Je l’informai alors que nous avions réussi à rassembler dans l’UNEC - extension internationale du Comité Ste-Geneviève - des protestants allemands, des évêques orthodoxes français, des évêques polonais, un évêque de Suisse - Mgr Tissier de Mallerais - pour lutter ensemble face aux terribles attaques actuelles contre le christianisme et le Christ. Saint Pie V avait-il fait autre chose en rassemblant tous les chrétiens (dont certains guerroyaient entre eux) pour la bataille de Lépante ?

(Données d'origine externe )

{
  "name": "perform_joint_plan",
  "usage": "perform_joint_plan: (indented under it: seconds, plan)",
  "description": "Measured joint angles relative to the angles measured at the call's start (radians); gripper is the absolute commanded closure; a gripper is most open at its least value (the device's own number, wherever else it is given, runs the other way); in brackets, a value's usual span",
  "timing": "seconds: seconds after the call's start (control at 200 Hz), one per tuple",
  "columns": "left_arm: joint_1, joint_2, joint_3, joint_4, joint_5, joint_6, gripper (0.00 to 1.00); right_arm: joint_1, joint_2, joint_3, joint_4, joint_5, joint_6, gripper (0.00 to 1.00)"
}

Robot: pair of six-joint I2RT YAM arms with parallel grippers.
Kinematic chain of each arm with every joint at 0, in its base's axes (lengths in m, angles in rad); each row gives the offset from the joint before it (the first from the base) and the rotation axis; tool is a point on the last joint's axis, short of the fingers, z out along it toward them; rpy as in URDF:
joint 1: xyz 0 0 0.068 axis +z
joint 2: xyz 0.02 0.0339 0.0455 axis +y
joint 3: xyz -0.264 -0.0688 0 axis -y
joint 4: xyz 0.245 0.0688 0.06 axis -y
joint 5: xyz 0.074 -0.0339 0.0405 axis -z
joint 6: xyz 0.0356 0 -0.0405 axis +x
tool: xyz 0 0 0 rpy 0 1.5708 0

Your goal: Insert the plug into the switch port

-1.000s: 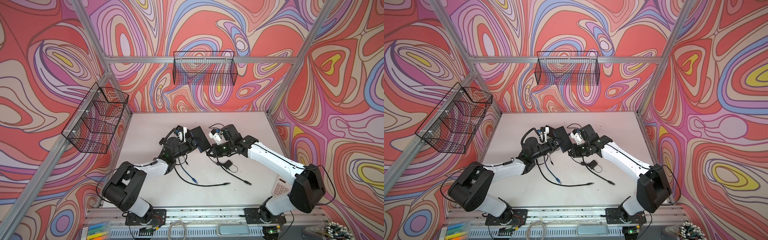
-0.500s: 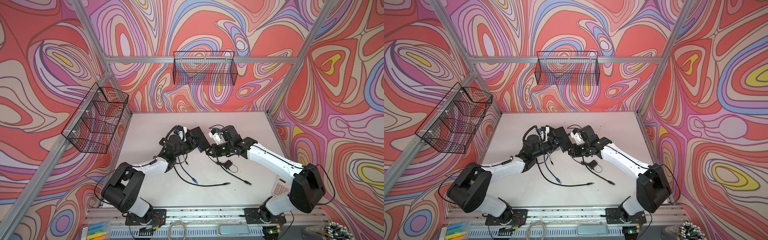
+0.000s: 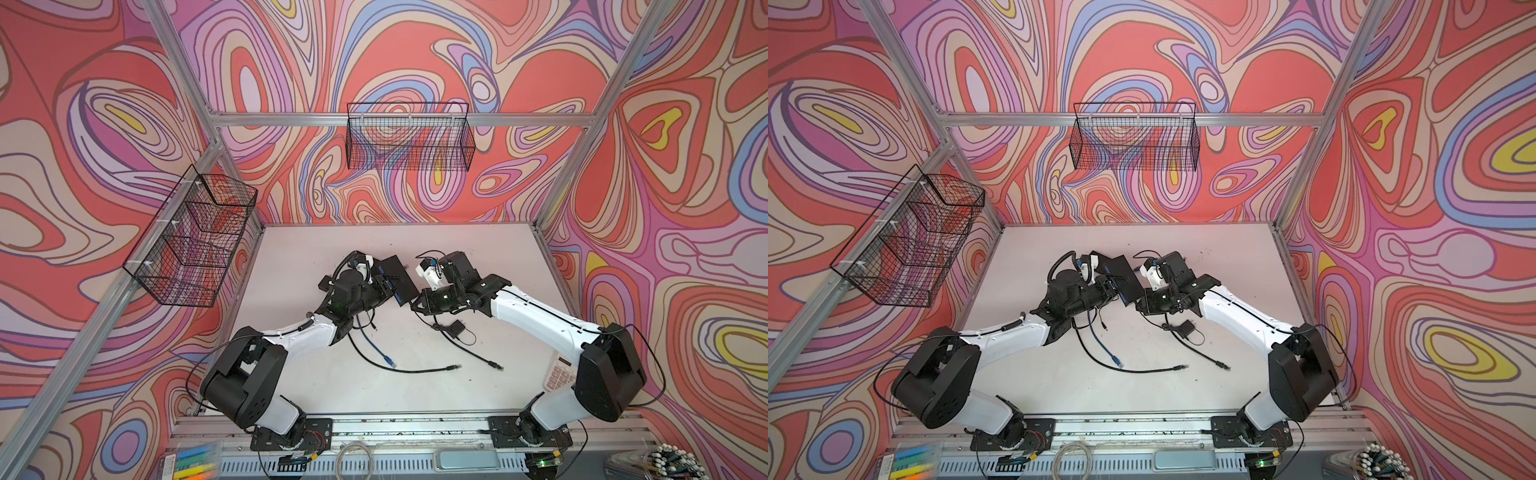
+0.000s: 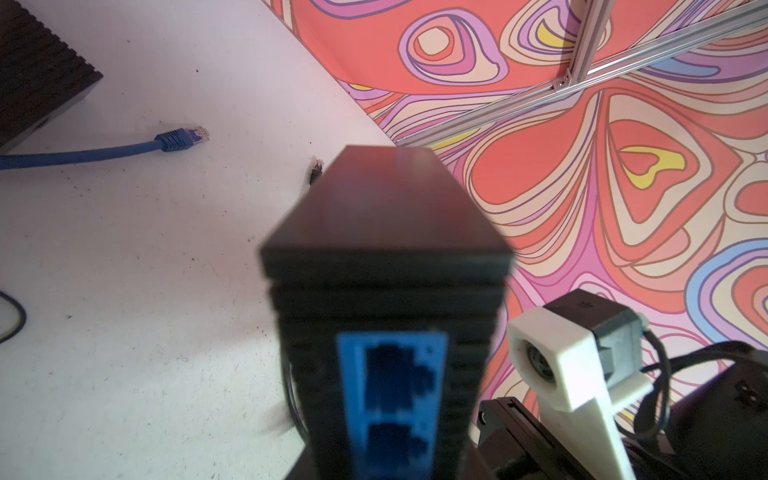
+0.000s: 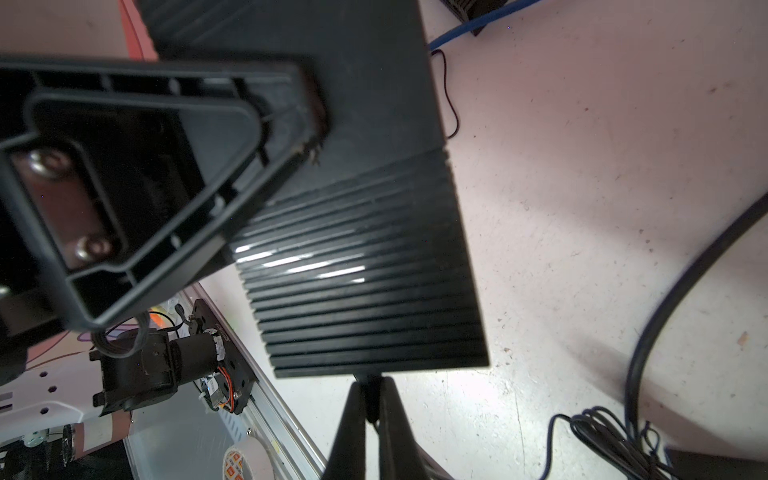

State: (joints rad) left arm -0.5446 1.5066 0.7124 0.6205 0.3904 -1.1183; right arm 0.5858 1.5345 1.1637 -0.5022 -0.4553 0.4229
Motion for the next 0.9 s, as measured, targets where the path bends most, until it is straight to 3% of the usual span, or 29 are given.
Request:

- Eh bien, les seuls qui ne veulent pas participer, ce sont les évêques français. Parce que, disent-ils, « il y aurait un évêque de Lefebvre ». Alors, dites-moi, Eminence, les “bornés”, ils sont de quel côté ? Nous, nous sommes catholiques. C’est-à-dire universels, embrassant tout, rassemblant tout, fidèles à tout. Comment excommunier le catholicisme de l’Eglise catholique ? C’est ignoble. Il faut que cela cesse.
Le cardinal regarda sa montre ; c’était le signe que l’audience accordée prenait fin.
Je remerciai mes interlocuteurs et je demandai au cardinal sa bénédiction, qu’il m’accorda volontiers. En partant, dans la porte, me trouvant seul avec Mgr Perl, je lui redis :
- Il est toujours bon de se parler. Merci. Gardons le contact, si vous le voulez bien.
Il me répondit aimablement :
- Bien sûr, dès que l’occasion se présentera.

Je ne savais pas, alors, que celle occasion nous serait donnée à peine cinquante-six heures plus tard par Dieu qui appela Son serviteur, Mgr Marcel Lefebvre, à la Vie Eternelle.